PROJECT SUMMARY
Alzheimer's Disease (AD) is a progressive neurodegenerative disorder that impacts cognition and
memory, imposing a substantial burden on the aging population. While individuals generally need to display core
clinical and biological features to meet diagnostic criteria for AD, there is substantial variability among patients
regarding onset and the course of the disease. This poses significant challenges to early diagnosis of AD and
impedes the development of effective therapeutic strategies. Molecular subtyping of AD is of high importance
due to its potential to identify disease mechanisms and new therapeutic targets. Recent studies have uncovered
evidence indicating that molecular subgroups of AD display distinct disease characteristics aligning with key
clinical features. The identification of distinct AD subtypes has spurred research regarding their potential to be
identified using non-invasive neuroimaging techniques, which holds promise for early detection. However,
progress towards this overarching goal has been impeded by studies lacking comprehensive data collected from
the same individuals. The goal of this proposal is to enhance our understanding of the biological signatures that
distinguish subgroups of patients with AD. We will use state-of-the-art computational approaches to jointly
analyze multiple levels of data collected from the same individuals, encompassing a genetic, epigenetic, and
neuroimaging information, constituting an unprecedented cohort in which to investigate AD subtypes. The
proposed investigation will address the following gaps in the current scientific knowledge:
1) We will determine whether AD subtypes can be identified solely using neuroimaging-derived features.

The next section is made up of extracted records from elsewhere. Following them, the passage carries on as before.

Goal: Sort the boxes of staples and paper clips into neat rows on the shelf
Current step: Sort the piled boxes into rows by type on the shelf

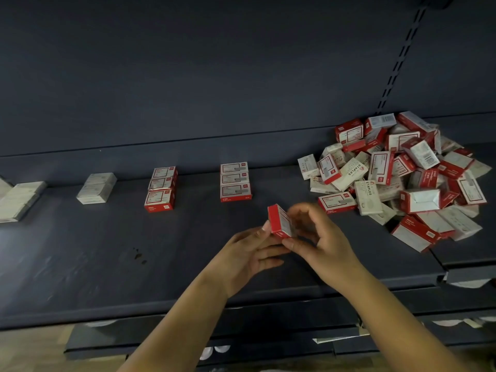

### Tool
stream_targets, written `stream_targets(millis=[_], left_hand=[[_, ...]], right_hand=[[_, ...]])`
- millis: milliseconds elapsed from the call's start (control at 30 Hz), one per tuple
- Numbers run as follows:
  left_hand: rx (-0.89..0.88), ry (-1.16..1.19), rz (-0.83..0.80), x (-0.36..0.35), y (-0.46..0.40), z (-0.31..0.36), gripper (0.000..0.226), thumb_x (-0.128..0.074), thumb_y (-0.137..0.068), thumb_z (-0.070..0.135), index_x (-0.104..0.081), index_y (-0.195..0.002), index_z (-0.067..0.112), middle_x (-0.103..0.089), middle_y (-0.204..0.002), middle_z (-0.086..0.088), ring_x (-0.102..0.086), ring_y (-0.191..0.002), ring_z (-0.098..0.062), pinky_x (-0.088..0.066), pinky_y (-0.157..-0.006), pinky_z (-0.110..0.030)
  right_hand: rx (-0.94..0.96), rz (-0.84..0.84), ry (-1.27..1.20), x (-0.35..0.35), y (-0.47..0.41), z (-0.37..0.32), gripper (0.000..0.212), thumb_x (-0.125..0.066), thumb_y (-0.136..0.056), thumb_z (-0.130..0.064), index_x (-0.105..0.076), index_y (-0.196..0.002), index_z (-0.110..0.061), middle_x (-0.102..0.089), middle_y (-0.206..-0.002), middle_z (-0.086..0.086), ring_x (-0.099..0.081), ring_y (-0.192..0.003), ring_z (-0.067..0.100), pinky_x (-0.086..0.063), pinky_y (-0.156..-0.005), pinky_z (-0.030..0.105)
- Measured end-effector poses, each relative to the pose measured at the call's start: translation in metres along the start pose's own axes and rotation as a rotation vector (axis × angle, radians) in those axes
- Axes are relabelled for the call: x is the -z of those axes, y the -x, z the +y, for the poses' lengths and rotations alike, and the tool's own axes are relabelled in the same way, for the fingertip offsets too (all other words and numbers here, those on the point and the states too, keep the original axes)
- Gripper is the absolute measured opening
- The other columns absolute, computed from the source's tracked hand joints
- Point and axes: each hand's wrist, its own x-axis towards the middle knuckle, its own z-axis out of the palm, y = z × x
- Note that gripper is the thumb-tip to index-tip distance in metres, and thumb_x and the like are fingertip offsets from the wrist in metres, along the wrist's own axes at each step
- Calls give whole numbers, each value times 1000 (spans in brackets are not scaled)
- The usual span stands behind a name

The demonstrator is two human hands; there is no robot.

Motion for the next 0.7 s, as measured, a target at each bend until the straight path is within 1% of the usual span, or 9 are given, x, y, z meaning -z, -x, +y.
stream_targets(millis=[67, 133, 167, 267, 367, 433, 567, 633, 700], left_hand=[[17, 64, -22, -3, 0, 0, 40, -62, -86, 33, -60, -115, 5, -67, -110, -15, -64, -102, -24, -52, -88, -36], [34, 108, -18, -5, 0, 0, 39, -60, -86, 25, -58, -118, 2, -66, -109, -16, -64, -101, -25, -52, -89, -37], [45, 126, -4, -7, -1, 0, 41, -58, -83, 23, -58, -118, 2, -67, -103, -14, -64, -99, -25, -52, -89, -36], [47, 218, 61, -15, -1, 3, 39, -59, -77, 18, -59, -112, 1, -71, -89, -9, -68, -87, -20, -56, -78, -31], [-23, 290, 197, -18, 1, 8, 29, -62, -74, 9, -63, -102, -1, -72, -89, -13, -70, -77, -18, -58, -68, -28], [-74, 306, 274, -15, 4, 11, 21, -60, -78, 2, -63, -99, -3, -72, -87, -14, -70, -74, -17, -58, -66, -27], [-124, 271, 326, -9, 13, 12, 18, -56, -82, -6, -62, -99, -5, -71, -94, -18, -70, -86, -24, -58, -73, -29], [-150, 236, 331, -8, 17, 12, 18, -55, -83, -7, -62, -100, -6, -71, -95, -18, -69, -90, -26, -57, -78, -30], [-175, 230, 354, -6, 18, 12, 20, -56, -83, -6, -62, -102, -5, -71, -94, -17, -69, -89, -25, -57, -77, -29]], right_hand=[[-3, -20, -43, -2, 4, 0, 59, -69, -80, -9, -43, -117, -46, -55, -110, -15, -52, -107, -2, -43, -91, 15], [23, -25, -28, -3, 5, 2, 68, -68, -81, -10, -36, -128, -47, -52, -116, -16, -48, -112, -3, -37, -92, 8], [31, -20, -28, -3, 5, 3, 70, -68, -81, -10, -35, -130, -47, -51, -119, -19, -46, -114, -5, -35, -93, 6], [20, 7, -58, -1, 3, 6, 67, -69, -80, -13, -36, -124, -50, -51, -120, -27, -46, -115, -10, -35, -96, 7], [-21, 64, -66, 0, 1, 12, 63, -71, -78, -13, -38, -118, -49, -55, -113, -25, -50, -111, -9, -39, -97, 17], [-29, 104, -50, 0, 0, 16, 65, -71, -78, -9, -37, -118, -48, -57, -108, -22, -50, -108, -9, -37, -96, 17], [18, 63, -24, 1, -1, 17, 69, -67, -80, -1, -36, -123, -46, -56, -111, -16, -49, -110, -8, -37, -92, 8], [67, 9, -20, 1, -2, 16, 67, -62, -81, 5, -41, -124, -42, -55, -116, -14, -47, -113, -7, -35, -92, 6], [125, -29, -11, -3, -3, 16, 63, -56, -77, 8, -49, -119, -40, -53, -120, -13, -46, -116, -6, -35, -93, 7]])
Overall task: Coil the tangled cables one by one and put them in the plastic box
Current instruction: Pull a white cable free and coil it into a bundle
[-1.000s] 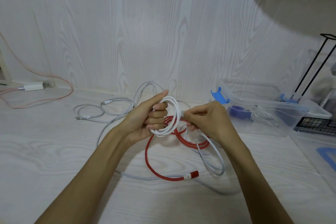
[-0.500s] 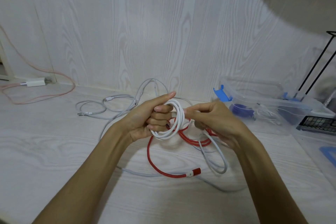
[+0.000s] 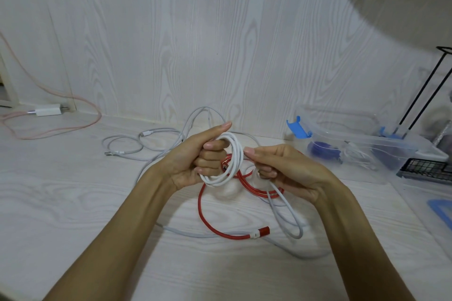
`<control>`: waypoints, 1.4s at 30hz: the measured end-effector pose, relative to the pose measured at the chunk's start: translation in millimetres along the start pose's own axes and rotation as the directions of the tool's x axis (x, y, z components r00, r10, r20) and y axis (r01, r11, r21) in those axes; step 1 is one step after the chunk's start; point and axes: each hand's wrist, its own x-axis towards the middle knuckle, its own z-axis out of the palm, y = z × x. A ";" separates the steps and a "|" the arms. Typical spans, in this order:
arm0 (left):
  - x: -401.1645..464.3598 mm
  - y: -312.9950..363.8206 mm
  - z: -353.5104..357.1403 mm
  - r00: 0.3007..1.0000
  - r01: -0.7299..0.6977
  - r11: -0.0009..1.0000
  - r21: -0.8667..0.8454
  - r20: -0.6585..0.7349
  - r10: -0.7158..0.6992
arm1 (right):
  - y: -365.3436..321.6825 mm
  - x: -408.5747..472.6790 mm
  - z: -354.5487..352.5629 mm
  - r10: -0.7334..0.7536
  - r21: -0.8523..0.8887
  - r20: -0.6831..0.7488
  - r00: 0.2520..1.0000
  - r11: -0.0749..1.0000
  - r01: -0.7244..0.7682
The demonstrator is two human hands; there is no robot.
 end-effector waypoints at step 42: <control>11.3 -21.0 -3.5 0.900 -0.273 0.724 0.634 -0.097 0.425 | -0.5 -2.2 -17.1 0.002 -0.080 0.025 1.000 0.997 0.000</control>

To address this question, we will use using state-of-the-art machine learning algorithms to predict molecular
subtype of AD from magnetic resonance imaging (MRI)-derived phenotypes.
2) AD is a multifaceted disorder in which epigenetic regulatory mechanisms play a crucial role. However,
prior studies on AD subtypes demonstrated limited or no integration of epigenetic information, thereby restricting
knowledge of variability between AD subtypes. To address this critical knowledge gap, we will integrate
epigenetic profiles previously associated with AD, encompassing expression levels of small non-coding RNAs
(miRNAs) and DNA methylation (DNAm) markers, to determine their contribution to AD subtypes. This multi-
omic approach has the potential to uncover new molecular signatures of distinct AD subgroups.